* What is required: Line by line, please look for the word "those" in the following records, then copy each line you find it in.

* Source data:
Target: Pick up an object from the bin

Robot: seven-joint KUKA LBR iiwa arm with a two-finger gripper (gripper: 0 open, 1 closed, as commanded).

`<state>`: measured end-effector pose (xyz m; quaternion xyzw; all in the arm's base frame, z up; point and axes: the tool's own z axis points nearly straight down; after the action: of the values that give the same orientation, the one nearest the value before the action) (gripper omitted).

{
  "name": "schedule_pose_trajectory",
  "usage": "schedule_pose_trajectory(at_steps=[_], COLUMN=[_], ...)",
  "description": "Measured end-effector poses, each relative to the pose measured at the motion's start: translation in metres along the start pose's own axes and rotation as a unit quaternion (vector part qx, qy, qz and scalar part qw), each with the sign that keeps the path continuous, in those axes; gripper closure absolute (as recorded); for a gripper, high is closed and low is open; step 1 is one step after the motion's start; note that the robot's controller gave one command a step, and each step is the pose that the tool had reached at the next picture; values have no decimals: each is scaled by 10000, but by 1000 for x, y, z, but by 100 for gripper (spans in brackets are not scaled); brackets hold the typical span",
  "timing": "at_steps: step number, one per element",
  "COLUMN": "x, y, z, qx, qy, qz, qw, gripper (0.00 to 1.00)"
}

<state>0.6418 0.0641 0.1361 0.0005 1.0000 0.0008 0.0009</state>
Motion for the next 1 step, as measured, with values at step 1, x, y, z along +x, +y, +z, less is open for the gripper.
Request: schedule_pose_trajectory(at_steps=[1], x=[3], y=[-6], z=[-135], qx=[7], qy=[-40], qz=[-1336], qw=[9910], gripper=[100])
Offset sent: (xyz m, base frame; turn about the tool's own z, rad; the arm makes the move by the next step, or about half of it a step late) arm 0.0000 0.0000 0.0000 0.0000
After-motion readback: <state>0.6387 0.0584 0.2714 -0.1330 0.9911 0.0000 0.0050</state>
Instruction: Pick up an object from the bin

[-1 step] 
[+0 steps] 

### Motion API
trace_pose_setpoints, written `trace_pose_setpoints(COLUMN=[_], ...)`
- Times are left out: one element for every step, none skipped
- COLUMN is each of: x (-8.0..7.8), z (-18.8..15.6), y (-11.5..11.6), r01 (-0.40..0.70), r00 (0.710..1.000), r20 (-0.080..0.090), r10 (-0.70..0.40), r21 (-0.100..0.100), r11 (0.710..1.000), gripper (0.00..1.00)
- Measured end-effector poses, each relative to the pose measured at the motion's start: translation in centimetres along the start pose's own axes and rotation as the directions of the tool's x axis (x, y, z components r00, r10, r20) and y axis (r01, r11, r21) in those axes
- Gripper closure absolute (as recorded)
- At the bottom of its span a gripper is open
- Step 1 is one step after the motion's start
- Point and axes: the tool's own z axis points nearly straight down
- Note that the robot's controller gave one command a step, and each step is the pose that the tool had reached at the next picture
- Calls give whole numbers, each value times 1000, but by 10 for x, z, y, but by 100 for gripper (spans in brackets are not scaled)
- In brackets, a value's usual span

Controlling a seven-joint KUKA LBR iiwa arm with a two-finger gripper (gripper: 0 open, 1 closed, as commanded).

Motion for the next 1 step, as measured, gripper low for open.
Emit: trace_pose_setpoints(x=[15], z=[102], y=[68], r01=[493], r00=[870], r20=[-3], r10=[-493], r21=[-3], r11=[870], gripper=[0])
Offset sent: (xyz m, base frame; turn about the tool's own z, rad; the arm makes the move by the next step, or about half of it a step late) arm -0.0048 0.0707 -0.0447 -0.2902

* Task solution:
  "description": "Measured end-effector poses, each relative to the pose measured at the motion's start: translation in metres along the start pose's own axes and rotation as a unit quaternion (vector part qx, qy, qz and scalar part qw), each with the sign that keeps the path continuous, in those axes; gripper closure absolute (as recorded); for a gripper, high is closed and low is open; step 1 is one step after the motion's start; note that the robot's controller gave one command a step, and each step is the pose that the tool had reached at the next picture; values have no decimals: each is scaled by 10000, but by 1000 for x, y, z, but by 100 for gripper (spans in brackets are not scaled); brackets hold the typical span",
- Measured end-effector poses, each relative to the pose measured at the motion's start: translation in centimetres along the start pose's own axes and rotation as the directions of the tool's x axis (x, y, z components r00, r10, r20) and y axis (r01, r11, r21) in those axes

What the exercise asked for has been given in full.